Es una bacteria que tiene unas características muy particulares que le permiten desarrollarse o sobrevivir en condiciones que son adversas para la mayoría de las bacterias. Es capaz de formar biofilms muy resistentes a los procesos de limpieza y desinfección; sobrevive en ambientes con altas concentraciones de sal  y en un amplio rango de Ph. Además, es capaz de reproducirse a bajas temperaturas (entre -1,5 y 3ºC)

La industria alimentaria aplica sistemas de gestión a lo largo de toda la cadena para evitar la presencia de esta bacteria en los alimentos. Algunos que llevan a cabo son:

  • Tener una buena higiene en los utensilios, superficies y manos que están en contacto con los alimentos.
  • Separar los alimentos crudos de los elaborados para evitar contaminaciones cruzadas.
  • Refrigerar todos los alimentos.

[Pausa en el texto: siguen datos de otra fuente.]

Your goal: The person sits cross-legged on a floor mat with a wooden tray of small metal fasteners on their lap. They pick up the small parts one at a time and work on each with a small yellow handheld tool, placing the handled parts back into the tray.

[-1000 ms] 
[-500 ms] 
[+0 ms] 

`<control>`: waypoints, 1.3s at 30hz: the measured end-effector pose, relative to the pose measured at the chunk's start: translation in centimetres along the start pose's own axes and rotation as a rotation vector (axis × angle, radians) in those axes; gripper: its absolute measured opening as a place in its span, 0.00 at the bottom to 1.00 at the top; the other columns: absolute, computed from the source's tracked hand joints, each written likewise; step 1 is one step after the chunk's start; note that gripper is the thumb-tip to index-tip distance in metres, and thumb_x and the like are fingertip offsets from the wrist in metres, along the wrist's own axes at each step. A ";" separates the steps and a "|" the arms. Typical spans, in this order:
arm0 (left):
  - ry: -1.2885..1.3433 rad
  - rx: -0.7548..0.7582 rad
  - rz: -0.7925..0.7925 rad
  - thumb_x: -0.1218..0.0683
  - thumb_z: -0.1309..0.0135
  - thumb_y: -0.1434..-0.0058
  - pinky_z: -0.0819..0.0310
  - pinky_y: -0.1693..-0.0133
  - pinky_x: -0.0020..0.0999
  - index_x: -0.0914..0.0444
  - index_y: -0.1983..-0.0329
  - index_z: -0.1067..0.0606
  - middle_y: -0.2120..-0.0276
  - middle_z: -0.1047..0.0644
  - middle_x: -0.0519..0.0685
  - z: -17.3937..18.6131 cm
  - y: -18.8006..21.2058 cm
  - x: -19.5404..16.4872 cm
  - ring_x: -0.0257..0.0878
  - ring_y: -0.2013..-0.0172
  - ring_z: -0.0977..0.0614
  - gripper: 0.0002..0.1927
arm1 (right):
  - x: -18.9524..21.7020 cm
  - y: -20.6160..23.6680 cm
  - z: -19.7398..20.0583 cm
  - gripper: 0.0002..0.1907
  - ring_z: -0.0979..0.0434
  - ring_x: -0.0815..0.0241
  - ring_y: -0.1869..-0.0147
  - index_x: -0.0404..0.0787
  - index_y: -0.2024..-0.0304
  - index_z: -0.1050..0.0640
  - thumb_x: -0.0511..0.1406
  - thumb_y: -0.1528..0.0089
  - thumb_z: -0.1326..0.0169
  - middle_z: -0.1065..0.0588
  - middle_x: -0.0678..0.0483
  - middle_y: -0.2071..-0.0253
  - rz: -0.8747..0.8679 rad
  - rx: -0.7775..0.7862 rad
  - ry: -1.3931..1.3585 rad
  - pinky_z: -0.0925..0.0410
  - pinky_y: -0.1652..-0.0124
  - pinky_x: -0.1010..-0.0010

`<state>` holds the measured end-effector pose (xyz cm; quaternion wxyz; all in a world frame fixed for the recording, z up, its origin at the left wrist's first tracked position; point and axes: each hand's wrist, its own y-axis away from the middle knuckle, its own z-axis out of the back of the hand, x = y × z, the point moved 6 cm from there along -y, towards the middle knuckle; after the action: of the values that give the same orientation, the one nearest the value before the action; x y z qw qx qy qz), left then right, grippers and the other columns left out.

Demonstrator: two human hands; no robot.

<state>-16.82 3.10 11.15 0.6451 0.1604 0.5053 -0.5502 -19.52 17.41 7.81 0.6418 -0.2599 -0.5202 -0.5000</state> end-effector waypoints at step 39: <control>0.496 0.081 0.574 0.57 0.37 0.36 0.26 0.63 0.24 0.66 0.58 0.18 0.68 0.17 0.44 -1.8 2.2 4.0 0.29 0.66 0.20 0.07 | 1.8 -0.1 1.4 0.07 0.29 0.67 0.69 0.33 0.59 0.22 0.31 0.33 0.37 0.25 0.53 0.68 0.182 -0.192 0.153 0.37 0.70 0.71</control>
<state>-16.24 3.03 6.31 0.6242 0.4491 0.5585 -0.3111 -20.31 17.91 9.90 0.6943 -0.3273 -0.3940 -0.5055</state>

Aunque es capaz de desarrollarse a bajas temperaturas con esto ralentizaremos su crecimiento ya que su temperatura optima de proliferación es más alta
  • Cocinar bien los alimentos para radicar la bacteria y evitar el posible crecimiento o proliferación.
  • Respetar la fecha de caducidad de los alimentos que implican el riesgo de presencia de esta bacteria.

Según la Aecosan, uno de los grupos de riesgo por el contagio de esta bacteria son las mujeres embarazadas, por lo que tienen que tener aún más precaución. Algunas de las recomendaciones son:

  • Lavar las frutas y hortalizas crudas. Sumerge las frutas y hortalizas durante al menos 10 minutos en productos preparados para la desinfección de dichos alimentos y después realiza un enjuagado abundante con agua potable. (Comprobar que es apto para embarazo)
  • Cocinar completamente las carnes hasta alcanzar los 71ºC (debe cambiar de color en el centro del producto)
  • Las comidas, así como las sobras de comida, no deben consumirse frías. Asegúrate de calentarlas a más de 75 °C.
  • Si necesitas algún complemento alimenticio a base de vitaminas y minerales, toma sólo aquellos que te prescriba tu médico.
  • Lee detenidamente el etiquetado de los alimentos, especialmente las advertencias y condiciones de uso.
  • Modera el consumo de cafeína de cualquier fuente (café, té, bebidas de cola, bebidas “energéticas”, yerba mate…).